START STUDY MATERIAL
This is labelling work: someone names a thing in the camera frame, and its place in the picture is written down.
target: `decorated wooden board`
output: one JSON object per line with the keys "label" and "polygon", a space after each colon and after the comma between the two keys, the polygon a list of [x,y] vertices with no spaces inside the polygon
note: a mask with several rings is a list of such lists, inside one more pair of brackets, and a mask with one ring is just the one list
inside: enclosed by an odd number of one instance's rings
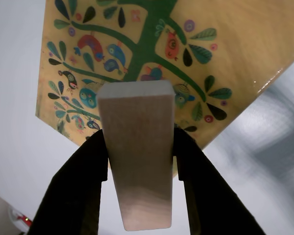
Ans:
{"label": "decorated wooden board", "polygon": [[204,147],[292,61],[294,0],[47,0],[36,116],[81,145],[104,83],[165,79]]}

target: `teal leaf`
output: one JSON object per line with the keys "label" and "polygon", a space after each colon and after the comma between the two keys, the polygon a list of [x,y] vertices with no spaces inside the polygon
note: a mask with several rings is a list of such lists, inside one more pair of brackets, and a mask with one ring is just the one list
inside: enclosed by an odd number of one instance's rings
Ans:
{"label": "teal leaf", "polygon": [[208,103],[207,103],[207,106],[208,106],[210,112],[212,113],[212,115],[215,117],[216,120],[222,121],[222,120],[226,119],[227,114],[226,114],[225,111],[223,111],[222,109],[217,108],[216,106],[208,104]]}
{"label": "teal leaf", "polygon": [[70,116],[69,116],[68,114],[66,115],[65,120],[66,120],[68,123],[71,122]]}
{"label": "teal leaf", "polygon": [[60,98],[59,96],[57,96],[57,95],[54,94],[54,93],[48,93],[48,97],[49,97],[50,99],[58,99],[58,98]]}
{"label": "teal leaf", "polygon": [[49,48],[49,50],[56,56],[58,57],[59,59],[61,59],[60,55],[59,55],[59,52],[57,50],[57,48],[55,47],[54,43],[53,42],[48,42],[47,43],[47,47]]}
{"label": "teal leaf", "polygon": [[63,107],[63,105],[62,105],[62,104],[60,104],[60,103],[59,103],[59,102],[57,102],[57,101],[54,103],[54,105],[55,105],[55,106],[57,106],[57,107],[58,107],[58,108],[60,108],[60,109],[63,109],[63,110],[65,110],[65,108]]}
{"label": "teal leaf", "polygon": [[57,20],[54,20],[53,25],[57,29],[62,29],[62,28],[65,28],[66,26],[70,25],[70,23],[57,19]]}
{"label": "teal leaf", "polygon": [[60,89],[61,94],[63,94],[63,90],[64,90],[63,82],[59,81],[58,82],[58,86],[59,86],[59,89]]}
{"label": "teal leaf", "polygon": [[208,29],[205,29],[204,31],[194,35],[190,39],[212,41],[216,38],[216,36],[217,36],[217,30],[215,28],[208,28]]}
{"label": "teal leaf", "polygon": [[92,56],[89,53],[84,53],[83,58],[87,66],[94,71],[94,61],[92,59]]}
{"label": "teal leaf", "polygon": [[57,60],[55,60],[55,59],[49,59],[49,63],[51,64],[51,65],[60,65],[61,64],[61,62],[59,62],[59,61],[57,61]]}
{"label": "teal leaf", "polygon": [[67,47],[65,46],[65,43],[63,41],[59,42],[59,48],[60,48],[60,52],[63,57],[63,60],[65,60],[65,57],[67,56]]}
{"label": "teal leaf", "polygon": [[95,17],[95,16],[96,16],[95,9],[92,6],[88,7],[85,12],[85,15],[84,15],[83,23],[86,23],[86,22],[92,20],[93,17]]}
{"label": "teal leaf", "polygon": [[81,106],[81,104],[77,101],[77,99],[73,98],[72,103],[75,104],[78,108],[83,109],[83,106]]}
{"label": "teal leaf", "polygon": [[117,6],[111,6],[103,11],[103,16],[105,19],[111,19],[116,10],[118,9]]}
{"label": "teal leaf", "polygon": [[229,99],[231,95],[232,95],[232,91],[231,89],[228,89],[228,88],[221,88],[209,94],[210,97],[213,97],[216,99]]}
{"label": "teal leaf", "polygon": [[208,51],[207,49],[195,45],[189,44],[195,58],[201,63],[201,64],[207,64],[211,58],[212,53]]}
{"label": "teal leaf", "polygon": [[208,92],[210,88],[213,86],[215,83],[215,77],[214,76],[208,76],[205,79],[205,91]]}
{"label": "teal leaf", "polygon": [[99,6],[107,6],[111,3],[113,3],[115,0],[97,0],[97,4]]}
{"label": "teal leaf", "polygon": [[202,108],[201,108],[201,103],[200,102],[198,102],[195,105],[195,107],[193,108],[192,119],[194,121],[200,121],[202,119]]}
{"label": "teal leaf", "polygon": [[84,82],[85,84],[89,84],[89,83],[92,83],[94,81],[93,80],[90,80],[90,79],[83,79],[82,82]]}
{"label": "teal leaf", "polygon": [[54,82],[49,81],[48,84],[51,87],[51,89],[53,89],[58,95],[60,95],[60,92]]}
{"label": "teal leaf", "polygon": [[65,4],[62,0],[55,0],[54,4],[56,6],[56,8],[58,9],[58,11],[68,20],[70,20],[67,8],[65,7]]}
{"label": "teal leaf", "polygon": [[69,0],[69,7],[70,7],[71,15],[73,16],[77,8],[77,0]]}
{"label": "teal leaf", "polygon": [[66,112],[62,110],[55,111],[55,115],[57,116],[57,118],[63,118],[65,114]]}

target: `green tree branch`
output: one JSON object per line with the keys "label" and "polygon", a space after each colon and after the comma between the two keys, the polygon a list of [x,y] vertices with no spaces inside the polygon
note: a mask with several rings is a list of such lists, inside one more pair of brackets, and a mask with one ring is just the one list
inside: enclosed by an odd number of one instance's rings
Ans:
{"label": "green tree branch", "polygon": [[124,45],[126,45],[131,51],[134,51],[136,48],[136,44],[130,38],[126,37],[125,35],[115,30],[112,30],[103,26],[95,25],[95,24],[78,24],[74,21],[72,21],[72,25],[75,28],[80,30],[100,32],[100,33],[107,34],[111,37],[114,37],[120,42],[122,42]]}
{"label": "green tree branch", "polygon": [[97,119],[97,120],[99,120],[100,121],[100,117],[98,117],[97,115],[95,115],[95,114],[91,114],[91,113],[88,113],[88,112],[86,112],[85,110],[82,110],[82,109],[80,109],[80,108],[77,108],[77,107],[75,107],[74,105],[72,105],[70,102],[68,102],[66,99],[65,99],[65,97],[61,97],[61,99],[67,104],[67,105],[69,105],[69,106],[71,106],[72,108],[74,108],[75,110],[67,110],[67,113],[69,114],[69,113],[77,113],[77,114],[82,114],[82,115],[85,115],[85,116],[87,116],[87,117],[91,117],[91,118],[94,118],[94,119]]}
{"label": "green tree branch", "polygon": [[77,72],[79,74],[82,74],[82,75],[95,77],[95,78],[98,78],[98,79],[101,79],[101,80],[104,80],[104,81],[107,81],[107,82],[121,82],[120,80],[117,80],[117,79],[114,79],[114,78],[111,78],[111,77],[107,77],[107,76],[103,76],[103,75],[100,75],[100,74],[97,74],[97,73],[94,73],[94,72],[89,72],[89,71],[74,68],[74,67],[72,67],[71,65],[68,65],[65,62],[63,62],[63,65],[65,67],[67,67],[68,69],[70,69],[70,70],[72,70],[74,72]]}
{"label": "green tree branch", "polygon": [[173,72],[176,76],[178,76],[183,81],[185,81],[187,84],[189,84],[199,94],[202,101],[206,102],[206,95],[202,91],[202,89],[199,87],[199,85],[197,85],[196,82],[194,82],[186,73],[184,73],[182,70],[180,70],[177,66],[171,64],[169,61],[163,59],[159,55],[155,55],[155,57],[153,58],[153,61],[151,61],[151,62],[155,62],[159,65],[162,65],[166,69]]}
{"label": "green tree branch", "polygon": [[186,45],[187,40],[186,40],[184,31],[182,30],[182,28],[171,17],[167,18],[165,22],[168,26],[173,28],[173,30],[176,32],[177,36],[180,38],[182,44]]}

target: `owl illustration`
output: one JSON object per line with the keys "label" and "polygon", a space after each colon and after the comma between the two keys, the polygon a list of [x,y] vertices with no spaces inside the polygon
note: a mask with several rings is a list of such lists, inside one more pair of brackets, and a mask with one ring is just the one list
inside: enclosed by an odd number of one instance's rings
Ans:
{"label": "owl illustration", "polygon": [[82,103],[88,108],[94,109],[97,106],[96,93],[88,88],[82,88],[80,90],[79,98]]}

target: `leaf illustration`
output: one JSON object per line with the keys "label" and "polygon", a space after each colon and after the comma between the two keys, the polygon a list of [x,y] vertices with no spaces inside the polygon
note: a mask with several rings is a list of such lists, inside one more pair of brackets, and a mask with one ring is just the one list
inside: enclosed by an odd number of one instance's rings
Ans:
{"label": "leaf illustration", "polygon": [[65,4],[62,0],[55,0],[54,4],[56,6],[56,8],[58,9],[58,11],[68,20],[70,20],[67,8],[65,7]]}
{"label": "leaf illustration", "polygon": [[85,12],[83,23],[86,23],[86,22],[92,20],[93,17],[95,17],[95,16],[96,16],[95,9],[92,6],[88,7]]}
{"label": "leaf illustration", "polygon": [[63,41],[59,42],[59,48],[60,48],[60,52],[63,57],[63,60],[65,61],[65,57],[67,56],[67,47],[65,46],[65,43]]}
{"label": "leaf illustration", "polygon": [[60,104],[60,103],[59,103],[59,102],[57,102],[57,101],[54,103],[54,105],[55,105],[55,106],[57,106],[57,107],[58,107],[58,108],[60,108],[60,109],[63,109],[63,110],[65,110],[65,108],[63,107],[63,105],[62,105],[62,104]]}
{"label": "leaf illustration", "polygon": [[57,48],[55,47],[54,43],[53,42],[47,42],[47,47],[48,49],[56,56],[58,57],[59,59],[61,59],[60,55],[59,55],[59,52],[57,50]]}
{"label": "leaf illustration", "polygon": [[111,19],[116,10],[118,9],[117,6],[111,6],[103,11],[103,16],[105,19]]}
{"label": "leaf illustration", "polygon": [[59,61],[57,61],[57,60],[55,60],[55,59],[49,59],[48,60],[49,61],[49,63],[51,64],[51,65],[59,65],[59,64],[61,64],[61,62],[59,62]]}
{"label": "leaf illustration", "polygon": [[188,131],[188,132],[195,132],[196,130],[197,130],[197,127],[195,126],[189,126],[184,129],[184,131]]}
{"label": "leaf illustration", "polygon": [[70,116],[69,116],[68,114],[66,115],[65,120],[66,120],[68,123],[71,122]]}
{"label": "leaf illustration", "polygon": [[204,40],[204,41],[211,41],[214,40],[217,36],[217,31],[215,28],[208,28],[205,29],[204,31],[194,35],[190,39],[195,39],[195,40]]}
{"label": "leaf illustration", "polygon": [[94,71],[94,61],[92,59],[92,56],[89,53],[84,53],[83,58],[87,66]]}
{"label": "leaf illustration", "polygon": [[213,106],[211,104],[207,103],[207,106],[209,110],[211,111],[212,115],[215,117],[216,120],[224,120],[227,117],[227,114],[222,109],[217,108],[216,106]]}
{"label": "leaf illustration", "polygon": [[205,91],[208,92],[210,88],[213,86],[215,83],[215,77],[214,76],[208,76],[205,79]]}
{"label": "leaf illustration", "polygon": [[123,28],[125,25],[125,14],[122,7],[120,8],[120,11],[119,11],[118,22],[119,22],[120,28]]}
{"label": "leaf illustration", "polygon": [[194,56],[201,64],[207,64],[211,58],[212,53],[208,51],[207,49],[195,45],[189,44]]}
{"label": "leaf illustration", "polygon": [[57,19],[57,20],[54,20],[53,25],[57,29],[62,29],[62,28],[65,28],[66,26],[70,25],[70,23]]}
{"label": "leaf illustration", "polygon": [[115,0],[97,0],[97,4],[99,6],[107,6],[111,3],[113,3]]}
{"label": "leaf illustration", "polygon": [[58,99],[58,98],[60,98],[59,96],[57,96],[57,95],[54,94],[54,93],[48,93],[48,97],[49,97],[50,99]]}
{"label": "leaf illustration", "polygon": [[58,86],[59,86],[59,89],[60,89],[61,94],[63,94],[63,90],[64,90],[63,82],[59,81],[58,82]]}
{"label": "leaf illustration", "polygon": [[183,62],[186,67],[191,66],[193,63],[193,59],[187,49],[185,49],[183,53]]}
{"label": "leaf illustration", "polygon": [[62,110],[55,111],[55,115],[57,116],[57,118],[63,118],[66,113],[67,112],[62,111]]}
{"label": "leaf illustration", "polygon": [[69,7],[70,7],[71,15],[73,16],[77,8],[77,0],[69,0]]}
{"label": "leaf illustration", "polygon": [[77,99],[73,98],[72,103],[75,104],[78,108],[83,109],[83,106],[81,106],[81,104],[77,101]]}
{"label": "leaf illustration", "polygon": [[201,103],[200,102],[198,102],[195,105],[195,107],[193,108],[192,119],[194,121],[200,121],[202,119],[202,108],[201,108]]}
{"label": "leaf illustration", "polygon": [[60,92],[54,82],[49,81],[48,84],[51,87],[51,89],[53,89],[58,95],[60,95]]}
{"label": "leaf illustration", "polygon": [[213,97],[216,99],[229,99],[231,95],[232,95],[232,91],[231,89],[228,89],[228,88],[221,88],[209,94],[210,97]]}
END STUDY MATERIAL
EXERCISE OBJECTIVE:
Return each line of the data where the word "target" appears.

FINAL ANSWER:
target: `decorated wooden board`
target: `teal leaf`
target: `green tree branch`
target: `owl illustration`
target: `leaf illustration`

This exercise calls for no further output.